The Windy Hill
[30]

"Our fathers and their fathers before them have always known that we must distrust the sea," he said at last. "No matter how blue and smiling it may be it can never be our friend. We may swim near the shore, we may even launch our canoes and journey, if the way be short, from one harbor to another when the sky is clear and the winds are asleep. But always we are to remember that the sea is our enemy and a treacherous enemy in the end."

He turned away to stare at the hills again, but Nashola lingered, not yet satisfied. It was unheard-of boldness to question Secotan's words, yet the boy could not keep his hot protests to himself.

"But is it not wrong to pretend to fear what we do not?" he objected. "Do the spirits of the water actually rise up and tell you that we must keep to the shore? I do not believe it, although my grandmother says so until my ears ring again."

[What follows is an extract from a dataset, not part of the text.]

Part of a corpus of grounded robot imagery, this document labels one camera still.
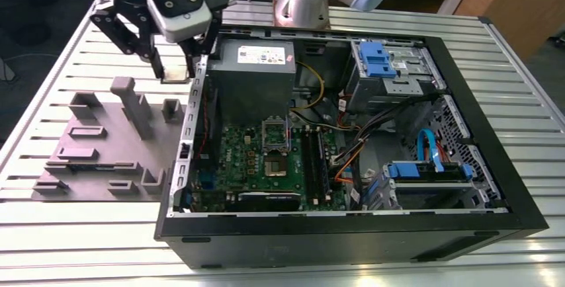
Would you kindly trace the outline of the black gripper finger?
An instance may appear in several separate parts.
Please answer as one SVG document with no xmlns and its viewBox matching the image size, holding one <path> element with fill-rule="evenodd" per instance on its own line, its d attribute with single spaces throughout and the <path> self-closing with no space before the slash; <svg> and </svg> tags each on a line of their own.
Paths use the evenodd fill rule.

Secotan turned his head quickly, as though to hide the ghost of a smile.

"The voices of the wind and the breakers and of the thunder all cry the same message," he declared, "and wise men have learned that it warns them to hug the land. You must heed your grandmother, even though her words are shrill and often repeated."

He would say no more, so Nashola went away, [31]pondering his answer as he walked down the hill. After all, no harm had come to him from entering the medicine man's presence unbidden, as his comrades had all said. He answered their questions very shortly as they came crowding about him, and to the persistent queries of his grandmother he would say nothing at all. Yet the others noticed that his canoe lay unused in the shelter of a rock on the sandy beach where he had left it, and that he swam in the sea no more.

[31]

The days passed, the hot, quiet summer passing with them. One evening, as they all sat about the camp fire, one of the older warriors said quietly:

"The time is near when our medicine man must go from us."

"Why?" questioned Nashola's grandmother, while the boy turned quickly to hear.

"He has not sat upon the hill nor before the door of his lodge for three days, and the venison and corn we have carried to him have lain untouched for all that time. One of us who ventured close heard a cry from within and groaning. It may be that he must die."